Case Study: The Office of Management and Budget and OMB Circulars

By Ricky Mashita

Question: I am part of a private consulting company that recently was awarded a fairly large federal grant through the state for a bridge construction project. Our team was brought in to oversee all financial and administrative procedures in regards to compliance and audit purposes for the duration of this project. I have never worked on a federal project before, but one of my coworkers mentioned something called OMB circulars. I took a look at these OMB circulars and am thoroughly confused. How can I find these OMB circulars and what exactly are they? Can you help me locate which sections I will need knowledge of?

Learning Objectives:

  • Define the OMB circulars and examine its relevance and application in real life scenarios
  • Demonstrate how to effectively navigate and find current and past OMB circular information
  • Examine the OMB circulars and their importance in government infrastructure

To answer the question, comprehensive knowledge of the Office of Management and Budget (OMB) and the OMB circulars as a resource had to be located and provided. The OMB website was primarily used, because that is where the most current OMB circulars are located. However, it is necessary to use supplementary resources to find information about the superseded OMB circulars and additional information about the OMB.

The OMB is responsible for five processes within the executive branch. These are:

  1. Budget development and execution.
  2. Management, including oversight of agency performance, human capital, Federal procurement, financial management, and information technology.
  3. Regulatory policy, including coordination and review of all significant Federal regulations by executive agencies.
  4. Legislative clearance and coordination.
  5. Executive orders and presidential memoranda.

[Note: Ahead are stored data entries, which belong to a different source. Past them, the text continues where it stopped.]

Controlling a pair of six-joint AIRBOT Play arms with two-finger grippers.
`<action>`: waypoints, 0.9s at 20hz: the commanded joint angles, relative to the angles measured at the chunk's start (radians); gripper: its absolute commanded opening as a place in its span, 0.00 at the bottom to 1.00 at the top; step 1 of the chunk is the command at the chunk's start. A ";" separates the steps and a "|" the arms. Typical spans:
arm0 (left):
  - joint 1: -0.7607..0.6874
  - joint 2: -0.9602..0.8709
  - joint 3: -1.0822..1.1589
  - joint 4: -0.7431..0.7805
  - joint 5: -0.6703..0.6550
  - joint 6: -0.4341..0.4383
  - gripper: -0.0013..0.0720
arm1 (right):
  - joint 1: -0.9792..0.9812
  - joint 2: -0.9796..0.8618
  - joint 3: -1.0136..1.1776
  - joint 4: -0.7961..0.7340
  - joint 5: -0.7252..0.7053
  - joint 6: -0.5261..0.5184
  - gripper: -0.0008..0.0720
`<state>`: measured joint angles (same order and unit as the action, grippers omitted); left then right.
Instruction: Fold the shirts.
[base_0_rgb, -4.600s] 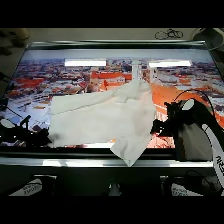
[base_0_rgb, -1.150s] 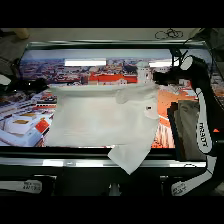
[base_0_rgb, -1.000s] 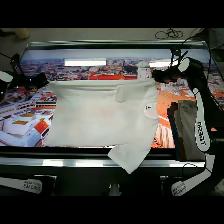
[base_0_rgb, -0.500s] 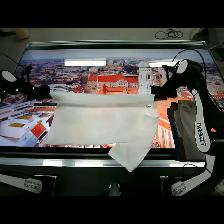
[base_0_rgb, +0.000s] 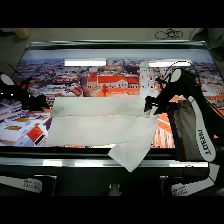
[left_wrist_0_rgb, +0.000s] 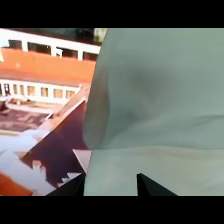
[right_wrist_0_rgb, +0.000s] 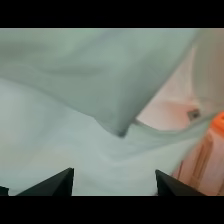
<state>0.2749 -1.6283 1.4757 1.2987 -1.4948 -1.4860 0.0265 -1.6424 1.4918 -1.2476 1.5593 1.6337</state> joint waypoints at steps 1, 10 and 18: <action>0.072 0.106 -0.095 0.005 -0.083 0.022 0.59 | -0.077 0.144 -0.147 -0.022 0.041 -0.009 0.69; 0.151 0.354 -0.747 -0.051 0.171 0.101 0.59 | -0.092 0.481 -0.684 -0.019 -0.187 -0.087 0.60; 0.117 0.332 -0.758 -0.056 0.217 0.100 0.59 | -0.093 0.481 -0.684 -0.027 -0.183 -0.102 0.60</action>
<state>0.3977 -1.2896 0.7254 1.2186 -1.2976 -1.3895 -0.0666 -1.1652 0.8139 -1.2686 1.3628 1.5433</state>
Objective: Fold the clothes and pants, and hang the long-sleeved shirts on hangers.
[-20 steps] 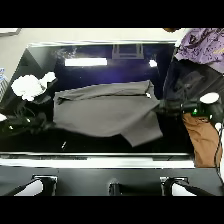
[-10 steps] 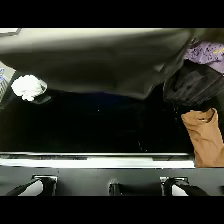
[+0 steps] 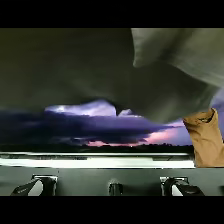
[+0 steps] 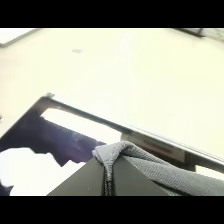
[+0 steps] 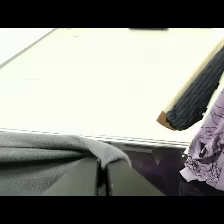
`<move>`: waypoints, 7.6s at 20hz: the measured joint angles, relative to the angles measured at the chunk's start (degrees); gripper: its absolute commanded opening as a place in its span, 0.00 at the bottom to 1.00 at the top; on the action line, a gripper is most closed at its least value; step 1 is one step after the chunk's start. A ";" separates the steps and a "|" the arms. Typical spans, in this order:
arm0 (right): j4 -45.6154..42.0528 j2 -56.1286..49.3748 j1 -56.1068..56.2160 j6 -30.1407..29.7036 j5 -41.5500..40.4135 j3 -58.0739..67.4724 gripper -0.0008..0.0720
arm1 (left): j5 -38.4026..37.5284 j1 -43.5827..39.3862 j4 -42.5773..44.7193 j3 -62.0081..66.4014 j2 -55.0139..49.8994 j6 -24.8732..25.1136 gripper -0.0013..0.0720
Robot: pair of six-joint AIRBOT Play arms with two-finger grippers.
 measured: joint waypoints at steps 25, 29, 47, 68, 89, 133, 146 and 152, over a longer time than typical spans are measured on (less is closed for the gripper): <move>5.25 -58.05 0.15 11.08 -1.36 -4.48 0.05 | 17.81 -12.48 -0.04 -20.00 -51.69 1.46 0.04; 3.43 -58.60 0.15 11.39 3.87 -4.48 0.05 | 9.05 -13.18 -0.07 -19.67 -52.94 0.46 0.04; 0.35 -64.39 0.15 12.81 16.06 -4.50 0.05 | -2.29 -16.09 -1.77 -25.51 -57.20 0.00 0.38; 9.46 -43.95 -11.87 3.45 21.68 -23.71 0.60 | -16.04 -5.75 12.41 -11.82 -41.07 -0.94 0.77; 29.20 -25.14 -18.97 -18.43 4.33 -86.82 0.60 | -15.39 -1.25 13.31 -28.96 -31.76 -0.61 0.77; 27.21 -7.65 -8.48 -9.49 1.20 -87.80 0.05 | -0.28 6.67 -26.99 -72.17 -32.85 21.05 0.04; 18.43 11.52 -8.44 3.23 10.01 -87.34 0.05 | -5.25 6.40 -19.80 -72.11 -14.97 12.22 0.04; 17.51 8.09 -8.41 3.08 8.00 -82.09 0.05 | 3.67 4.98 -22.80 -72.00 -11.15 11.32 0.04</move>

This question mainly deals with the second OMB process, agency management. The OMB circulars can be defined as instructions or information issued by OMB to federal agencies. Comprised of policies and procedures, the circulars serve as guidelines for what is and isn’t acceptable for federal agencies or departments. [4]

To find the relevant policies, will need to look at OMB circular A-123, which contains standardized guidelines for the management of federal agencies, and OMB circular A-133, which references Audits of States, Local Governments and Non-Profit Organizations. [5]

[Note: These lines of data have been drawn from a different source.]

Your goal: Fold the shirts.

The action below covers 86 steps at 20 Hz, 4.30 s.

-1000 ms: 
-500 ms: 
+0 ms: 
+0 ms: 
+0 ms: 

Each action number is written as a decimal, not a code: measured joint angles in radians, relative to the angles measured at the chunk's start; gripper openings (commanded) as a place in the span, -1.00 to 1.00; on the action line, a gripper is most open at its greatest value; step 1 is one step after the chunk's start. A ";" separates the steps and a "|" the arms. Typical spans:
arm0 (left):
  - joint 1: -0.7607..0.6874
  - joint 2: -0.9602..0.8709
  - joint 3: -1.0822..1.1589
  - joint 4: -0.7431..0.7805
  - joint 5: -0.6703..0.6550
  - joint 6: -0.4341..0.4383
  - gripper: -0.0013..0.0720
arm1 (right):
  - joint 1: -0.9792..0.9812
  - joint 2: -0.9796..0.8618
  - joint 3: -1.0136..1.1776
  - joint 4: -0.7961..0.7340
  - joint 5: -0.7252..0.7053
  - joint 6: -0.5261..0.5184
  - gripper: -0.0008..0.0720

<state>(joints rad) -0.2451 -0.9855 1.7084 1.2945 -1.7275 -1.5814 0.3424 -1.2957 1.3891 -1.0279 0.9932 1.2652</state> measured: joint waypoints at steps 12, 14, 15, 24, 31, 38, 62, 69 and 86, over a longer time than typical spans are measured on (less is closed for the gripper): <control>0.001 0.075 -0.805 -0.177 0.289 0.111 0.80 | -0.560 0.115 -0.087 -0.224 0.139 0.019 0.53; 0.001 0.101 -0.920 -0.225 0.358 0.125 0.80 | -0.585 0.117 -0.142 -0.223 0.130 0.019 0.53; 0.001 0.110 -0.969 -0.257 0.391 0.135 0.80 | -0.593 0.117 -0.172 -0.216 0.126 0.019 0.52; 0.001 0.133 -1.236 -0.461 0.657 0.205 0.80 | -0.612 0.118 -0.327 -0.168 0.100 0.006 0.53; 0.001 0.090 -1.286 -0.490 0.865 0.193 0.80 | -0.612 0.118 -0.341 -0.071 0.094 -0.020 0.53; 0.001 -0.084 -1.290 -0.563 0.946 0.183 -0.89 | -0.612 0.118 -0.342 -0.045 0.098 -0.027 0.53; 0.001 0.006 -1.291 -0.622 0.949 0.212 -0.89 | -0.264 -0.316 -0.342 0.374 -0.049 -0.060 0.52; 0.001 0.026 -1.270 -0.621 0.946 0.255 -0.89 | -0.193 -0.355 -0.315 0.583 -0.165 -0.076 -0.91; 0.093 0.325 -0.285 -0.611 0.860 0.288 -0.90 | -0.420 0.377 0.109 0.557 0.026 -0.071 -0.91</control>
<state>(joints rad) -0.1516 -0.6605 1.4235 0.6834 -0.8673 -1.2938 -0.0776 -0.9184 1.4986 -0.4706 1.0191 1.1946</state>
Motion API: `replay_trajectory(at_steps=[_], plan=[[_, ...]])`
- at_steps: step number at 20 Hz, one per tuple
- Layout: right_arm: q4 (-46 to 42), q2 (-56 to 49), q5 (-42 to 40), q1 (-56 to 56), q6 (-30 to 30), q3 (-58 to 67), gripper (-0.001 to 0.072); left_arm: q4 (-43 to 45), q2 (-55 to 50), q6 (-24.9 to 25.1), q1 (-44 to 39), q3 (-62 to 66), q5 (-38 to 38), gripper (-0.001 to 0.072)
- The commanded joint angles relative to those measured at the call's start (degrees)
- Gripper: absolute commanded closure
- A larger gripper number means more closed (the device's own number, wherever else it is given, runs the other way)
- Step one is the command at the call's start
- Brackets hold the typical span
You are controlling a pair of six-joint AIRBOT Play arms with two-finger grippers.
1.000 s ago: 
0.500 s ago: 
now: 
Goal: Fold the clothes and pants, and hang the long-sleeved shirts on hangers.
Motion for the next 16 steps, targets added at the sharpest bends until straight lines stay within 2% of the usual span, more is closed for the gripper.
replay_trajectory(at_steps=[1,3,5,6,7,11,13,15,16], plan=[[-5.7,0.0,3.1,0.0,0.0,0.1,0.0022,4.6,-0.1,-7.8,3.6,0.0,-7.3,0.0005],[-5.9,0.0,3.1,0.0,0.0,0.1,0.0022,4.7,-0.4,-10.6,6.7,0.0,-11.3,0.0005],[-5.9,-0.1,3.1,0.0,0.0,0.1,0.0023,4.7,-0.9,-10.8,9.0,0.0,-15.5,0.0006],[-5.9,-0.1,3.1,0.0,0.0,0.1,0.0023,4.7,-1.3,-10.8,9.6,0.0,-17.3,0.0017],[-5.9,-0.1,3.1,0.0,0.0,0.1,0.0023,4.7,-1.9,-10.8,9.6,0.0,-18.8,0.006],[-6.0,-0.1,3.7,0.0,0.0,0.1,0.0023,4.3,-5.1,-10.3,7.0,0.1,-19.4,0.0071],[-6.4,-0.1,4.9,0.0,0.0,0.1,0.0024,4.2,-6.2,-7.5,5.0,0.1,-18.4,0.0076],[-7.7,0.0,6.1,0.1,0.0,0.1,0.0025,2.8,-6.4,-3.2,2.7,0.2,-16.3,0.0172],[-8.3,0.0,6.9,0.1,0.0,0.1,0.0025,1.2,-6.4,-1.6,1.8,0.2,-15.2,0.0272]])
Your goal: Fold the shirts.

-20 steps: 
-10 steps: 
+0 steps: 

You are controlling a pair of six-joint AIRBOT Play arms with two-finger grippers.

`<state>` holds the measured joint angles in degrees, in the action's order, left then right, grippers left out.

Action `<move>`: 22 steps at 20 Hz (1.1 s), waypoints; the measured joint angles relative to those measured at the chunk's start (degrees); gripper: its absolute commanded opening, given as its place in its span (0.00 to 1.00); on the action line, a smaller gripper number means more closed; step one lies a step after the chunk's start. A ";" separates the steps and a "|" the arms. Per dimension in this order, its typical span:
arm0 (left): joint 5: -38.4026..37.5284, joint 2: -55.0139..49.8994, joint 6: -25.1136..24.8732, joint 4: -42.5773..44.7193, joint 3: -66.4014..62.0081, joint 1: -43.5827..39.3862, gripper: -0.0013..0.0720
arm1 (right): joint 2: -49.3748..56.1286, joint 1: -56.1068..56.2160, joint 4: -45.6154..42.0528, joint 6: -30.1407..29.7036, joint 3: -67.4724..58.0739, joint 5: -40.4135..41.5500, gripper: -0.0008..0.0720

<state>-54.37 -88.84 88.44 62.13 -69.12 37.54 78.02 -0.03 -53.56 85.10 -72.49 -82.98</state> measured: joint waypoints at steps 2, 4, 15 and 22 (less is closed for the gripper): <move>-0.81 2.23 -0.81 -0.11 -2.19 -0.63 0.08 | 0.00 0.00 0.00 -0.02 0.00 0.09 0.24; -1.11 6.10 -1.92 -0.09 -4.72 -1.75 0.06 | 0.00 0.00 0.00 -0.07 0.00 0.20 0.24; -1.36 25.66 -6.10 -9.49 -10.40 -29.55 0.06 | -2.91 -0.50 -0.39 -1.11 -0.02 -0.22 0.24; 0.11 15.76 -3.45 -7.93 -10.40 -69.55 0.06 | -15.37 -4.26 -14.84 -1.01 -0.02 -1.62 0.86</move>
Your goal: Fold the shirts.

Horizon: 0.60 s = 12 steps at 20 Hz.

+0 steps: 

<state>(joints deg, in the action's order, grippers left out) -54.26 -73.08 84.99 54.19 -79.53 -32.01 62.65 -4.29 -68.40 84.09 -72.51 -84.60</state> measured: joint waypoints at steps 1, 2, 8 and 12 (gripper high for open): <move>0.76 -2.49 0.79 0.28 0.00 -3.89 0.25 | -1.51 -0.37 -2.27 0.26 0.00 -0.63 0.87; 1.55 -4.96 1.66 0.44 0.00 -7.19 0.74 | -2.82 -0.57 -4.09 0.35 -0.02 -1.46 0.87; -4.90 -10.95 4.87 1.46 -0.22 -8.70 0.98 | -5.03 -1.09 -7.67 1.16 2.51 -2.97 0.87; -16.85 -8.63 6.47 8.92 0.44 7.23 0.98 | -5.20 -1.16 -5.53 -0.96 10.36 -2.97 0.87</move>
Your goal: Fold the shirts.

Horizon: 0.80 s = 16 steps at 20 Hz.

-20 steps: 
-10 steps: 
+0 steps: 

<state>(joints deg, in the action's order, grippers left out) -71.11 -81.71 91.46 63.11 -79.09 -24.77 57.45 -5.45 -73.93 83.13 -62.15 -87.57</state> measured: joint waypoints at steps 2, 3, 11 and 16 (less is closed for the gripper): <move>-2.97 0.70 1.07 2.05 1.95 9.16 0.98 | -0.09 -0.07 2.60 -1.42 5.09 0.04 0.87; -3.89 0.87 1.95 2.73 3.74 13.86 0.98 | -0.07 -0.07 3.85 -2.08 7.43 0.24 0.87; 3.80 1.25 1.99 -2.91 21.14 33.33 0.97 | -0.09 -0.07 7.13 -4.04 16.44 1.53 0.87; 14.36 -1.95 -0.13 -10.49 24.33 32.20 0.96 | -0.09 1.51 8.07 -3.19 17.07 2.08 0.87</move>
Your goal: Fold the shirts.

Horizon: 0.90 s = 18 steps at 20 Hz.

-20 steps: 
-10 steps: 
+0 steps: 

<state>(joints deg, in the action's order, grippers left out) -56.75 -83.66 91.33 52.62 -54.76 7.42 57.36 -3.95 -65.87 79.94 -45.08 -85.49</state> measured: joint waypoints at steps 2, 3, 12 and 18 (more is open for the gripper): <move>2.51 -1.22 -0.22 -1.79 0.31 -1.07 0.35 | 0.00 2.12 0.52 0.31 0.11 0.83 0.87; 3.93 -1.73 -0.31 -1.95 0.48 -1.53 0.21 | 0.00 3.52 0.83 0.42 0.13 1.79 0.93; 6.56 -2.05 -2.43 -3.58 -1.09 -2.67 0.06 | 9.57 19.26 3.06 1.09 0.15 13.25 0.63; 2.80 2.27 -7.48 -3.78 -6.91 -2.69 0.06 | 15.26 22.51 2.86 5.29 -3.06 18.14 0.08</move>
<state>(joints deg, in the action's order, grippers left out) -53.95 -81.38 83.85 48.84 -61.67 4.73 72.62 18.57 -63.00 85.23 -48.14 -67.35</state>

However, closer inspection of OMB Circular A-123 reveals there was a memo, Memo M-17-26, that was published by OMB Director Mick Mulvaney on June 15, 2017 that modifies many policies set forth in the A-123 Circular. This memo puts into place changes that are meant to streamline and remove unnecessary, duplicative and overly administrative policies. These changes are currently still in progress, and as a result have not yet been incorporated into the OMB Circulars located online, so at the moment M-17-26 must also be cross referenced with A-123 when checking for compliance. There is an appendix at the end of the document that references the areas that were eliminated or modified. [6]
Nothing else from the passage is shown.